Elisabeth fit appeler Paul de Foix le 17 février ; elle lui dit qu’elle avait cru rêver en se rappelant ce qu’il lui avait proposé. Elle n’en avait parlé à aucun de ses conseillers, ce qui n’était pas exact, car elle reprit toutes les objections de Cecil, y ajoutant qu’elle ne pouvait se marier sans l’assentiment du parlement. Paul de Foix ne resta pas sans réponse : « Il y avait grande différence entre les mariages des rois et ceux des particuliers ; ceux-ci peuvent en tout temps trouver des partis convenables, mais les rois doivent oublier leur propre personne pour assurer le bien de leurs sujets. Charles IX apportait à la reine la fleur de sa jeunesse ; les inconvéniens, s’il y en avait, seraient donc de son côté. Ils auraient certainement des enfans, et quand ils n’en auraient pas, la reine demeurerait toute-puissante, comme elle l’est aujourd’hui ; elle n’aurait pas à s’absenter de l’Angleterre, le roi viendrait l’y voir.

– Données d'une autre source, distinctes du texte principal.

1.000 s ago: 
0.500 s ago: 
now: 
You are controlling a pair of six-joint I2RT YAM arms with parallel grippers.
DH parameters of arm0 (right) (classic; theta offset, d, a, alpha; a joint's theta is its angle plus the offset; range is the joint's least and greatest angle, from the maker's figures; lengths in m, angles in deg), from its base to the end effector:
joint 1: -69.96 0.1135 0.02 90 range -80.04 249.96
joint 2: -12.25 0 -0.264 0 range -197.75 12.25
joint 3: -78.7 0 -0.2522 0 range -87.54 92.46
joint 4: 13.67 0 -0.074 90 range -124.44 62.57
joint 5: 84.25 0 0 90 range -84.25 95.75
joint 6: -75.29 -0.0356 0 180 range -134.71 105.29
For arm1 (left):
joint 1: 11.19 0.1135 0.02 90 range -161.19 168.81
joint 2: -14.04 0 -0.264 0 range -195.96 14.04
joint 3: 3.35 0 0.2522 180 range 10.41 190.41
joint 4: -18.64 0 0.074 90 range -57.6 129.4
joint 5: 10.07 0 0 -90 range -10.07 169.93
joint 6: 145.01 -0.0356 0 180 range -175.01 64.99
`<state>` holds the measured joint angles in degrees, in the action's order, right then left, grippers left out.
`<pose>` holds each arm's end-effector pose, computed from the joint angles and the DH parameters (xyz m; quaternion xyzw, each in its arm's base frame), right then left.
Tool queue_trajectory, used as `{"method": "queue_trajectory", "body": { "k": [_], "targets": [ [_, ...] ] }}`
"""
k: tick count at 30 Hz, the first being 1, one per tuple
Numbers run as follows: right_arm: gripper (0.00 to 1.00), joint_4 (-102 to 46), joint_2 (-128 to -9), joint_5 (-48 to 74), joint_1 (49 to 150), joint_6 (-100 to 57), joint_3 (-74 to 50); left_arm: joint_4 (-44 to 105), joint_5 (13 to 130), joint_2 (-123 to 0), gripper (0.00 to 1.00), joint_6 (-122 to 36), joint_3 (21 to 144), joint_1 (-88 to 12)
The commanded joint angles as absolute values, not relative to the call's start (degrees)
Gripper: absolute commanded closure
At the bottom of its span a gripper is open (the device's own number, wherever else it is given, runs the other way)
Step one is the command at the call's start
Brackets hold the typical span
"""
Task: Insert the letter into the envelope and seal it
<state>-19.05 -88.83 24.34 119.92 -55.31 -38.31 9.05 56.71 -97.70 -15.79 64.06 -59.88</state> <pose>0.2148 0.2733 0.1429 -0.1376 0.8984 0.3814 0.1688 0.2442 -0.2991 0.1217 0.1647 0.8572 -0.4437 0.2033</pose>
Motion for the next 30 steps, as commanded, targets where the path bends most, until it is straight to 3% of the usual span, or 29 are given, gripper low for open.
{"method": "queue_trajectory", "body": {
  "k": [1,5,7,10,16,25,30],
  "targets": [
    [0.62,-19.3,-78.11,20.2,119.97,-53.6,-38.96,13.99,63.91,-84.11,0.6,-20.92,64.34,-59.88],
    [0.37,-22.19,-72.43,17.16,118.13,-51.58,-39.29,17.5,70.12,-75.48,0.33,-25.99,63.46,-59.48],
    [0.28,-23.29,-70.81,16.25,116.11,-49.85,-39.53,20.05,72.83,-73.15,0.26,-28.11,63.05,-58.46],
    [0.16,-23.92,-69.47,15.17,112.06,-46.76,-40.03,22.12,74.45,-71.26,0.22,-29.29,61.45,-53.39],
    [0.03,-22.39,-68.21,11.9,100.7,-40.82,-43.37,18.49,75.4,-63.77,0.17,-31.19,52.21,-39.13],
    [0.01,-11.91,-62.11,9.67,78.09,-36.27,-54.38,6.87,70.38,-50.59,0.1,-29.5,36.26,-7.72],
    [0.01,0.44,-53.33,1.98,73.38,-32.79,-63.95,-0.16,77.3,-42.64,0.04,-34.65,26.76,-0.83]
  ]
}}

Et, quant à l’assentiment du parlement, il lui rappela que, trois jours auparavant, elle lui avait dit que son mariage dépendait d’elle seule. Du reste, il serait facile de prévenir, par de bonnes conventions, tous les inconvéniens qu’elle paraissait redouter. » — Mais si le roi y contrevient, qui l’appellera en justice ? répliqua-t-elle. — De Foix, prenant cela pour un refus, répondit que la reine-mère, encouragée par les propos qu’il lui avait mandé que la reine Elisabeth avait tenus du roi son fils, avait eu d’elle-même cette pensée, mais qu’il voyait bien que l’affection de la reine avait pris place ailleurs et que peut-être même elle était engagée. Elle reprit que ce n’était pas un refus, qu’elle le priait de soumettre à la reine-mère les difficultés qu’elle entrevoyait ; dès qu’elle aurait reçu sa réponse, elle examinerait plus à fond son offre ; c’était la première fois qu’on lui en parlait, elle ne pouvait en dire plus, ni faire mieux. L’ambassadeur était debout, elle fit approcher un siège et le remercia longuement du rapport flatteur qu’il avait fait d’elle au roi et à la reine-mère ; et sur ces bonnes paroles, elle lui donna congé, lui promettant de lui envoyer Cecil dans un ou deux jours.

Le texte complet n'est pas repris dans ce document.